If you want a groundcover that cares for itself, looks lovely, blooms, attracts insects, helps prevent weeds, thrives in sunny and dry locations, and conserves moisture then look no further than an oregano groundcover. As an added bonus, groundcover oregano smells delightful when crushed or walked on.
Using Greek oregano as groundcover is a lazy gardener's quick and easy way of covering a trouble spot in the landscape.
Spreading Greek Oregano
Do you want to smell Greek or Italian food every time you walk a certain area of the garden? A Greek oregano plant cover will provide that unique experience and transport you to some of the most romantic cities in the world aromatically. Spreading Greek oregano is hardy and needs little care once established. The herb may be just the tough groundcover you have been seeking.
Greek oregano sprawls beautifully in hot, sunny locations. It is even drought tolerant upon establishment. The plant has dainty leaves and sends out numerous stems which can be kept sheared or mown to 6 to 8 inches (15-20 cm.) tall, although the plant can get up to 24 inches (61 cm.) without intervention.
The stems are semi-woody, and the small leaves are green and lightly fuzzy. If left to its own devices, the plant will send up tall flower shoots with purple blooms that are very attractive to bees. The root system is sprawling and wide ranging.

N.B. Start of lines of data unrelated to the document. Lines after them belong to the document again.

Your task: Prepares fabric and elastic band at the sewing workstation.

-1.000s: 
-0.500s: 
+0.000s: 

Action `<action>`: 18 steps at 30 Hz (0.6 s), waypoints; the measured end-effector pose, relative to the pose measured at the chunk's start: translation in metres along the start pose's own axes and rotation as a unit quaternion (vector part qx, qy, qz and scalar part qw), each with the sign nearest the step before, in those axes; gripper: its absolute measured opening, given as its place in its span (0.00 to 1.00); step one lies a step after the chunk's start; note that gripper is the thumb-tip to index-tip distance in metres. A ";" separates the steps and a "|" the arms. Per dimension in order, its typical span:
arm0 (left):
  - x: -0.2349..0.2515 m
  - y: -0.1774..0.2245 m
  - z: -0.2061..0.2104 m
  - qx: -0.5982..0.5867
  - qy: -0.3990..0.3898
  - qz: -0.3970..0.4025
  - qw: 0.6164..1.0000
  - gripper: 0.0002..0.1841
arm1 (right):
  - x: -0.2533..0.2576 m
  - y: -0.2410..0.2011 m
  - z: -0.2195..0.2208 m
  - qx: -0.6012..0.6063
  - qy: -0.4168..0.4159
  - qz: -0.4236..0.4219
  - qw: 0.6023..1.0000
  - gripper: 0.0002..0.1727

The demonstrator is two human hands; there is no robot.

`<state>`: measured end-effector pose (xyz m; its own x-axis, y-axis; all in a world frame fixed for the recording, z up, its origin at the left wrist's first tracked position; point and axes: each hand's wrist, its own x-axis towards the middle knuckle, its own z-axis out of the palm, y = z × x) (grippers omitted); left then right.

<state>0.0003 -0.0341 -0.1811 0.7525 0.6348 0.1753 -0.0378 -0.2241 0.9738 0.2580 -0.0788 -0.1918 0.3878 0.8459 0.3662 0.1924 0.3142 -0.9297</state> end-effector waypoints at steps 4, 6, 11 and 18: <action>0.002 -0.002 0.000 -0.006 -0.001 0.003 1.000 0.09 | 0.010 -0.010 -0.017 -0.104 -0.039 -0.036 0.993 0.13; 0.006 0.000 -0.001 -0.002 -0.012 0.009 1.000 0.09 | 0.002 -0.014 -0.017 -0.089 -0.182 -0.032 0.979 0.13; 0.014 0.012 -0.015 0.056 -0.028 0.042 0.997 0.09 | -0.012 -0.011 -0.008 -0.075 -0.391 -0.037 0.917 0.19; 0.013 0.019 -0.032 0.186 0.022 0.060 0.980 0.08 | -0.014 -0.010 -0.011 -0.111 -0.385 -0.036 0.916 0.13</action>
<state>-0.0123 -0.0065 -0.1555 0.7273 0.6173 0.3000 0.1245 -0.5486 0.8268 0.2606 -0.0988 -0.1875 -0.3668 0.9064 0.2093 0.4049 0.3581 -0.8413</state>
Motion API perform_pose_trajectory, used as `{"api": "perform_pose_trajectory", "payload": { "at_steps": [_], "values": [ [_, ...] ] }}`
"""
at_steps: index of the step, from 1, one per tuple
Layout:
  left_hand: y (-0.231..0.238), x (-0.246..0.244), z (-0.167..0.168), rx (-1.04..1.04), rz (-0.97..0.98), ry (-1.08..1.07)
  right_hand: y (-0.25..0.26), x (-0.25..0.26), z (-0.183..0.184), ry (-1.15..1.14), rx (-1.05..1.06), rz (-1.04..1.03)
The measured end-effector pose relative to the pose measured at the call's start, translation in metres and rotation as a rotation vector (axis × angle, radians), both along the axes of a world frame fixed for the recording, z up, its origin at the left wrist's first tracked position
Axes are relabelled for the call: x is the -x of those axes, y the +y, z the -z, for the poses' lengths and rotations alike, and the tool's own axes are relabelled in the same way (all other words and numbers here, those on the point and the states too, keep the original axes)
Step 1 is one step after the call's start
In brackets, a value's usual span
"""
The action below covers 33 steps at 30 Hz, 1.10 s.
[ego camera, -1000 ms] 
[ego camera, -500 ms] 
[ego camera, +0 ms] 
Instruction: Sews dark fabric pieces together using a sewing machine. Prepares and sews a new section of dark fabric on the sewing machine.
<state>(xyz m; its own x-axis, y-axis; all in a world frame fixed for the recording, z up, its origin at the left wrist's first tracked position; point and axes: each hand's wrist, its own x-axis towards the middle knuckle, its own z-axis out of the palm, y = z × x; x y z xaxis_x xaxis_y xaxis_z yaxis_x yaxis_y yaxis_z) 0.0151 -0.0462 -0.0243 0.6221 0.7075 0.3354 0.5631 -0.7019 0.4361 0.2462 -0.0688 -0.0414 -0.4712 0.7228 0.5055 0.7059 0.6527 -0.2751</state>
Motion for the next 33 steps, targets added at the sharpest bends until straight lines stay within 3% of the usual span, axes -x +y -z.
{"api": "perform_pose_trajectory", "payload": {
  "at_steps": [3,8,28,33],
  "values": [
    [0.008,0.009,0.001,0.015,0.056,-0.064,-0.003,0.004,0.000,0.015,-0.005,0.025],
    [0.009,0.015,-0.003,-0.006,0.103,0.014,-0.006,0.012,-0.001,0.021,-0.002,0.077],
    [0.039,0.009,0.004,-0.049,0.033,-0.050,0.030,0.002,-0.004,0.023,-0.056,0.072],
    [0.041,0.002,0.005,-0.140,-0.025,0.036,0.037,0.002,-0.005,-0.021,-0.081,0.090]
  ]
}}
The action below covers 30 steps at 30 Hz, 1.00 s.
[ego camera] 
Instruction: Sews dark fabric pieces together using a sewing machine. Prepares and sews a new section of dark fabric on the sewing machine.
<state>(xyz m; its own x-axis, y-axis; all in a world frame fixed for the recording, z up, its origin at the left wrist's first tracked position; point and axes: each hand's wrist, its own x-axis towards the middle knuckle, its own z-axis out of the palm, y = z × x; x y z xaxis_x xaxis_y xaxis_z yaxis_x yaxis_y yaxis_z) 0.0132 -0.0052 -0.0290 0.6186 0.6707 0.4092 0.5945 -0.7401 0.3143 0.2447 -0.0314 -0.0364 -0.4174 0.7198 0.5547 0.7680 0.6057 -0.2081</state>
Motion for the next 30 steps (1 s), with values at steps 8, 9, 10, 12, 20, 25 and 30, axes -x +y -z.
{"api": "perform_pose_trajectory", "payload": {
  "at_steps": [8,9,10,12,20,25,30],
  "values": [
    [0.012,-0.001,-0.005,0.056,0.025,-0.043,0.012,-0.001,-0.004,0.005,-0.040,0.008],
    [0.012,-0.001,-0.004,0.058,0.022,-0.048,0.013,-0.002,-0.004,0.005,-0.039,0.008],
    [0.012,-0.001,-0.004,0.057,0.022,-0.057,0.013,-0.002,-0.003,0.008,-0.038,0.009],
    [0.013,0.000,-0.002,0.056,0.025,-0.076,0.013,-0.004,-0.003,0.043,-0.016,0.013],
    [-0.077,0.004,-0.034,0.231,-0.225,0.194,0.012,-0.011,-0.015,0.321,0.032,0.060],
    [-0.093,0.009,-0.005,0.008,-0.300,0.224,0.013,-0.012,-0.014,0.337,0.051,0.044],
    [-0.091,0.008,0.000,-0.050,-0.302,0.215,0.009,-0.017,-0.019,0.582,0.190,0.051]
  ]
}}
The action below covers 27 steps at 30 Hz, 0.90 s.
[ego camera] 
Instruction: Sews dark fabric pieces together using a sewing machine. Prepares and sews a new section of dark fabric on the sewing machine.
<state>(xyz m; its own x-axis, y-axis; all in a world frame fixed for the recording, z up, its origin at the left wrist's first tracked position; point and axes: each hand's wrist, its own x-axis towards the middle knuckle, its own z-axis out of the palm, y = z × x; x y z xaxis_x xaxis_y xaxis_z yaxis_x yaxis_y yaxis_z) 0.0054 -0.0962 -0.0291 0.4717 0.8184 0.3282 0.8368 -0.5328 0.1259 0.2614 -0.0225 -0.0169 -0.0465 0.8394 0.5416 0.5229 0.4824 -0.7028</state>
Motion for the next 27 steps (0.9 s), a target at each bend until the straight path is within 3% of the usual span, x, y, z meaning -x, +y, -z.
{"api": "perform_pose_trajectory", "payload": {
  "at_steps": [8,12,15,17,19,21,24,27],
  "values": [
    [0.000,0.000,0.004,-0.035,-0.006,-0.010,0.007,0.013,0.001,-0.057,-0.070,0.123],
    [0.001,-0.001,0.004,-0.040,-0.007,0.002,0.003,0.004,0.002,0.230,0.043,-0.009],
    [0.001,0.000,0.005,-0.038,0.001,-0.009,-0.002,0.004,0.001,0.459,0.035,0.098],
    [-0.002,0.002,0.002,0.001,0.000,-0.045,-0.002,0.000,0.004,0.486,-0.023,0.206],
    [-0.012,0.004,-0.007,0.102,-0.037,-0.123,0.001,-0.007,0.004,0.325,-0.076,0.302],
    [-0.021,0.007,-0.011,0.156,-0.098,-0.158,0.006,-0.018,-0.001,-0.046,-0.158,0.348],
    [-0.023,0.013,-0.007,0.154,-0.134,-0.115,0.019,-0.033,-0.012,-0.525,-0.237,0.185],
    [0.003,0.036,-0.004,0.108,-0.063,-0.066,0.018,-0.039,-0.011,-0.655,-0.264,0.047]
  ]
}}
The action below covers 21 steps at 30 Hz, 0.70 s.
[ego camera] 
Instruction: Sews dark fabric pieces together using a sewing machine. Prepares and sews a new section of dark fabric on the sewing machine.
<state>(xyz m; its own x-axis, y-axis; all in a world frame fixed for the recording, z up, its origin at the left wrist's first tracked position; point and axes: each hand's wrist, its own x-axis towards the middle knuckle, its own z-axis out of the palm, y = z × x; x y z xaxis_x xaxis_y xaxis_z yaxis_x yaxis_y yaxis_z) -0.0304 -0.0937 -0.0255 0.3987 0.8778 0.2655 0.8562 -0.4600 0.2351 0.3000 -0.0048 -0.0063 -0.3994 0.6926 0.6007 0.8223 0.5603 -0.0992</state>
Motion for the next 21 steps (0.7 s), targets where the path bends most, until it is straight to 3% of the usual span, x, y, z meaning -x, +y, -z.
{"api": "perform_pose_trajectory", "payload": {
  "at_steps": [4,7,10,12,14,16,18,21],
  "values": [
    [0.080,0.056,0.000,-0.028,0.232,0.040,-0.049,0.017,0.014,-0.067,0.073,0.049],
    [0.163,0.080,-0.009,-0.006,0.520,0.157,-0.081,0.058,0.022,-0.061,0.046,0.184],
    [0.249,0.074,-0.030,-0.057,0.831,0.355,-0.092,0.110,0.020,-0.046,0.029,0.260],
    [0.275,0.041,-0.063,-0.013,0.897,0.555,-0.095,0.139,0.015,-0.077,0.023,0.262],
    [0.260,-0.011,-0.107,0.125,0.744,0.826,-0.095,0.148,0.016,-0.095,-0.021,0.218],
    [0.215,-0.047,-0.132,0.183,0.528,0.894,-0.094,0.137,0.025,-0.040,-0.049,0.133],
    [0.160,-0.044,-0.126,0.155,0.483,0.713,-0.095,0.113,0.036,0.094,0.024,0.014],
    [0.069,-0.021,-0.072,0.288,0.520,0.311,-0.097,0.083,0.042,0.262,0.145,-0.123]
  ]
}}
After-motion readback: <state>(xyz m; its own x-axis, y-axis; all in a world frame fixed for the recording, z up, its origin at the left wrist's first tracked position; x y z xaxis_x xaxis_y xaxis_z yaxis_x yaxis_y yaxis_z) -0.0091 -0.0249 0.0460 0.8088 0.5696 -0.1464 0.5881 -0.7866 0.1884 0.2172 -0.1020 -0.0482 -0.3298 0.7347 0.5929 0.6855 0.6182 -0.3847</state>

Using Greek Oregano as Groundcover
Prepare a bed by tilling deeply and removing rocks and other debris. If soil does not drain well, add a liberal amount of sand until it is loose. Incorporate bone meal and powdered phosphate at a ratio of 2:1. Make sure the site is nearly to fully sunny all day.
You can direct sow outdoors in summer by sprinkling seed on the surface of the soil and dusting sand over lightly. For established plants, plant them at the same depth as the nursery pots and water in well. After a couple of weeks, only water when the soil feels dry several inches (8 cm.) down.
Establishing Oregano Groundcover
Since the herb is naturally tall, there are steps to take to create groundcover oregano. When the plants are quite young, begin pinching them back to within 2 inches (5 cm.) from the ground. This will force the plant to spread outward rather than upward.
Overtime, plants will meld together into a Greek oregano groundcover. To maintain this water infrequently and shear off the vertical growth once or twice during the growing season. You can even mow it with the setting on the highest.
Once established, you only need to turn your attention to your Greek oregano a few times a year.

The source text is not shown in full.